Selectively permeable membranes surrounding an osmotically active
driving compound are also suitable for orally administered
compounds. In these later platforms, fluid from the environment
surrounding the capsule is imbibed by the driving compound, which
swells to displace the agent or agent composition through an
aperture. These delivery platforms can provide an essentially zero
order delivery profile as opposed to the spiked profiles of
immediate release formulations. A time delay material such as
glycerol monostearate or glycerol stearate may also be used. Oral
compositions can include standard vehicles such as mannitol,
lactose, starch, magnesium stearate, sodium saccharine, cellulose,
magnesium carbonate, etc. Such vehicles can be pharmaceutical
grade.
[0159] For oral administration, the compounds described herein can
be formulated by combining the compounds with pharmaceutically
acceptable carriers. Such carriers enable the compounds to be
formulated as tablets, pills, dragees, capsules, emulsions,
liquids, gels, syrups, caches, pellets, powders, granules,
slurries, lozenges, aqueous or oily suspensions, and the like, for
oral ingestion by a patient to be treated. Pharmaceutical
preparations for oral use can be obtained by, for example, adding a
solid excipient, optionally grinding the resulting mixture, and
processing the mixture of granules, after adding suitable
auxiliaries, if desired, to obtain tablets or dragee cores.
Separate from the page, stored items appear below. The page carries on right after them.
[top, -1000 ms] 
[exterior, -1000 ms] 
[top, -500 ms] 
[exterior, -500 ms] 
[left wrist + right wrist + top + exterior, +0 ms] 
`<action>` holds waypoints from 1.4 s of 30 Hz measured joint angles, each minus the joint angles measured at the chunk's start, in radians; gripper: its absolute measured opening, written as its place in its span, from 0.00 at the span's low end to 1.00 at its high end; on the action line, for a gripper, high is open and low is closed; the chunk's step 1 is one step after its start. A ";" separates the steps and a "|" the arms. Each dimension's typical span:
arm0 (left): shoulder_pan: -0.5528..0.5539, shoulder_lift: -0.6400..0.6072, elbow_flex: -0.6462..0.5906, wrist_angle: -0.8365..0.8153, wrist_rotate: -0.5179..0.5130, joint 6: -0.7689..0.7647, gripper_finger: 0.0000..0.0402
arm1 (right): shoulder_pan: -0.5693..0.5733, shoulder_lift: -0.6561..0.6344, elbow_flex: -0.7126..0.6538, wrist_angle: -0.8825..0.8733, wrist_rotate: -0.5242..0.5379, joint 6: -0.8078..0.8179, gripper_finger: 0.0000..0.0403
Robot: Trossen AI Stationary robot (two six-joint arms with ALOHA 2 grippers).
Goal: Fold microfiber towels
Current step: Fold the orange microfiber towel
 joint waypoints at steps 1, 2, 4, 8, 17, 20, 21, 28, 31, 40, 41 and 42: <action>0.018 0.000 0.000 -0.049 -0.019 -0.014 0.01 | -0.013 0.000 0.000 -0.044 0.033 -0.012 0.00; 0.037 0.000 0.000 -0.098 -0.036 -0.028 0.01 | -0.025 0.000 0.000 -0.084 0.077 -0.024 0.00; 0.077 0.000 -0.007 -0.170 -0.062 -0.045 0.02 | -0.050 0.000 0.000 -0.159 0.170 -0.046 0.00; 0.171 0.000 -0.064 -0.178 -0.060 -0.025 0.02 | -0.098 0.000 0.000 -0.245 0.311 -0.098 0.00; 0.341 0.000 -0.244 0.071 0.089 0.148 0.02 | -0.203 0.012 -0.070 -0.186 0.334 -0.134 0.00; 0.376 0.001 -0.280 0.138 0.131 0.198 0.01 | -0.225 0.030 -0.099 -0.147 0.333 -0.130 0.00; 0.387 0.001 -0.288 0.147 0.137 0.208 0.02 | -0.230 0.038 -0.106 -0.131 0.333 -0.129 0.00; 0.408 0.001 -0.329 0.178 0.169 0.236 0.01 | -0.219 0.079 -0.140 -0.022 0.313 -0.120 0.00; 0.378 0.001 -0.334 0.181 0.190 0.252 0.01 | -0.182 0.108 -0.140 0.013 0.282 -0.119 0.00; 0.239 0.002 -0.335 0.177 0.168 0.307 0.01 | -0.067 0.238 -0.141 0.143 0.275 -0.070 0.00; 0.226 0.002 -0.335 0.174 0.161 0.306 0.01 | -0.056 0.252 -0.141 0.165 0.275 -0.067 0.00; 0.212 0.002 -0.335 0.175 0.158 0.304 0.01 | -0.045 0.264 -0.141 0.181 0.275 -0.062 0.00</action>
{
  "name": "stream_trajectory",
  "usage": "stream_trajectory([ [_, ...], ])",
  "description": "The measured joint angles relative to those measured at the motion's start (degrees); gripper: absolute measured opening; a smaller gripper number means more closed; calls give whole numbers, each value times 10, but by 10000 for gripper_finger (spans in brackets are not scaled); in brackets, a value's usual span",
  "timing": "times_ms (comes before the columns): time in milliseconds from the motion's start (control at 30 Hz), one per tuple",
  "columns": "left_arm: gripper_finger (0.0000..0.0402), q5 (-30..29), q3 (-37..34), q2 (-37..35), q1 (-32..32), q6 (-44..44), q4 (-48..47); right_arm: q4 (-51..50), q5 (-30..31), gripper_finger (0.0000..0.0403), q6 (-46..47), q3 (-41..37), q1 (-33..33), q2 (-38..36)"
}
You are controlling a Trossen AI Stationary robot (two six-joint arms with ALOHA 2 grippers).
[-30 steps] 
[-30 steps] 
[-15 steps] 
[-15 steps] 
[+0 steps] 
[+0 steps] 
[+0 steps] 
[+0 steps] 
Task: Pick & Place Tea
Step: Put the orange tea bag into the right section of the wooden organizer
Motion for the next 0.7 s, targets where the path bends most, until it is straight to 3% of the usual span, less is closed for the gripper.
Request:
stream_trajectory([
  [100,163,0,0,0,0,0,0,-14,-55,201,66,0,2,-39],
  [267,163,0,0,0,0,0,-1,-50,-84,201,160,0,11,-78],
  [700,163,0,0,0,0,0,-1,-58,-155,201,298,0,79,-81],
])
Suitable excipients include, but are not limited to, fillers such
as sugars, including, but not limited to, lactose, sucrose,
mannitol, and sorbitol; cellulose preparations such as, but not
limited to, maize starch, wheat starch, rice starch, potato starch,
gelatin, gum tragacanth, methyl cellulose,
hydroxypropylmethyl-cellulose, sodium carboxymethylcellulose, and
polyvinylpyrrolidone (PVP). If desired, disintegrating agents can
be added, such as, but not limited to, the cross-linked polyvinyl
pyrrolidone, agar, or alginic acid or a salt thereof such as sodium
alginate.
[0160] Orally administered compositions can contain one or more
optional agents, for example, sweetening agents such as fructose,
aspartame or saccharin; flavoring agents such as peppermint, oil of
wintergreen, or cherry; coloring agents; and preserving agents, to
provide a pharmaceutically palatable preparation. Moreover, where
in tablet or pill form, the compositions may be coated to delay
disintegration and absorption in the gastrointestinal tract thereby
providing a sustained action over an extended period of time.
Selectively permeable membranes surrounding an osmotically active
driving compound are also suitable for orally administered
compounds. Oral compositions can include standard vehicles such as
mannitol, lactose, starch, magnesium stearate, sodium saccharine,
cellulose, magnesium carbonate, etc. Such vehicles are suitably of
pharmaceutical grade.
[0161] Dragee cores can be provided with suitable coatings. For
this purpose, concentrated sugar solutions can be used, which can
optionally contain gum arabic, talc, polyvinyl pyrrolidone,
carbopol gel, polyethylene glycol, and/or titanium dioxide, lacquer
solutions, and suitable organic solvents or solvent mixtures.
Dyestuffs or pigments can be added to the tablets or dragee
coatings for identification or to characterize different
combinations of active compound doses.
[0162] Pharmaceutical preparations which can be used orally
include, but are not limited to, push-fit capsules made of gelatin,
as well as soft, sealed capsules made of gelatin and a plasticizer,
such as glycerol or sorbitol. The push-fit capsules can contain the
active ingredients in admixture with filler such as lactose,
binders such as starches, and/or lubricants such as talc or
magnesium stearate and, optionally, stabilizers. In soft capsules,
the active compounds can be dissolved or suspended in suitable
liquids, such as fatty oils, liquid paraffin, or liquid
polyethylene glycols. In addition, stabilizers can be added.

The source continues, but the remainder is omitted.